I don't think we picked the greater or the lesser of two evils, I think we picked the more consistent of two evils. If it were possible to plot "good" and "evil" on an axis, and if we were to plot to plot "human masters" and "uncaring system" on this axis, we'd see two bell curves. Maybe the mean of the "uncaring system" is farther towards the "evil" end of the axis, but the curve would have a very sharp peak, while the "human masters" bell curve would be a lot shallower, with a lot of variance.

I think we chose the systems we have now, or more correctly, the systems we have now are the way they are (nobody consciously chose them) because we as a society prefer things predictably kinda bad, rather than having the possibility of things being really bad or really good, this is made even worse when the outcome is decided by the whims of a person and not pure chance. At least when the system is predictable, we can plan around the bad parts, and introduce a system of checks and balances in an attempt to shift the mean more towards the "good" side. A benevolent dictator might be better than the best democracy, but a malevolent dictator is way worse than the worst democracy, for the majority of the people at least.


> I don't think we picked the greater or the lesser of two evils, I think we picked the more consistent of two evils. ... A benevolent dictator might be better than the best democracy, but a malevolent dictator is way worse than the worst democracy, for the majority of the people at least.

Yup. With all due respect for reactionary philosophies, this is why we still vote for our leaders, instead of going with the Confucian way and asking the gods for a king to rule us.


Yes. Using a system takes partially out of the equation, which is more fair, especially in cases where huge numbers of the involved.

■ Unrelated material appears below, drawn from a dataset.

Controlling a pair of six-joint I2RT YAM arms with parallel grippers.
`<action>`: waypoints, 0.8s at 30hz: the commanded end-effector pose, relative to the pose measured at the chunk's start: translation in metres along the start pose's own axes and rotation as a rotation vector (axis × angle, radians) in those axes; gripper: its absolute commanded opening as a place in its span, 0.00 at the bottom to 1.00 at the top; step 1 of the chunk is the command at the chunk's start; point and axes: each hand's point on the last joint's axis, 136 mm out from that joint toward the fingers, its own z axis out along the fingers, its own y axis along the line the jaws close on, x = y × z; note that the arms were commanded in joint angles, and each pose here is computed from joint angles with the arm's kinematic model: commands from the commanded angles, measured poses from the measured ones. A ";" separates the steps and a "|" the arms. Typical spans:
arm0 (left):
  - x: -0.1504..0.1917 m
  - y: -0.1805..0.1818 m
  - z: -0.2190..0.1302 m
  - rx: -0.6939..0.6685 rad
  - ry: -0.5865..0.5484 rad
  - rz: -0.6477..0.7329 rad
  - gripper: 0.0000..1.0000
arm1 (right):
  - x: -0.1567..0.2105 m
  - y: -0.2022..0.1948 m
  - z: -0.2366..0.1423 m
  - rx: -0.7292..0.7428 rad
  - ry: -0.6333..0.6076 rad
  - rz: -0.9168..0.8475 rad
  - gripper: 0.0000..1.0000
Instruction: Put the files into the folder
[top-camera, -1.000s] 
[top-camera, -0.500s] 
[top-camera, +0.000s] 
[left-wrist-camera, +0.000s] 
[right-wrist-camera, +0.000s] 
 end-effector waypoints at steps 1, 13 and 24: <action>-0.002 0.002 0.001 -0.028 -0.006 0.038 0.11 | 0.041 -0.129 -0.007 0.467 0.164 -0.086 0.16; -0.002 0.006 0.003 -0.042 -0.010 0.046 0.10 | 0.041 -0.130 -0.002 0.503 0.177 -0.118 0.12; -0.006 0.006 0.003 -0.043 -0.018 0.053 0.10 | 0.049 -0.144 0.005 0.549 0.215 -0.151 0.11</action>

Sorry, it takes 'partiality' out.


I feel like this is seriously under-appreciated. I never figured to frame this into servant/master terms, but the depersonalization of human relations in the West (especially USA) is something that bothers me for a long time now. And it's not only not seeing a human behind a servant/master role, it is deliberate tendency to replace humans with institutions, up to the point of refusing to recognize personal qualities behind a institutional label, even in cases where the quality in question is obviously personal. I mean, it's considered normal to refuse to see, say, judge, as a person with personal qualities and human flaws, who personally makes a decision about another human's life. American society is educated to treat judge as a judge, period. And contrary to what one may think, this is not something special to judges due to their "special" role in society, but a general tendency to de-personalize and outsource to a institution anything of consequence in society. You should not do anything outside of your profession, please hire a specialist. You should not try and fix your kitchen sink, a plumber will do it better. You should not try to protect yourself, there is the police to take care of you. You should not try to decide if anything is right or wrong, there's a judge to do that. You should not have an opinion, there are journalists or maybe politicians to do it for you, you just chose your side and mind your business.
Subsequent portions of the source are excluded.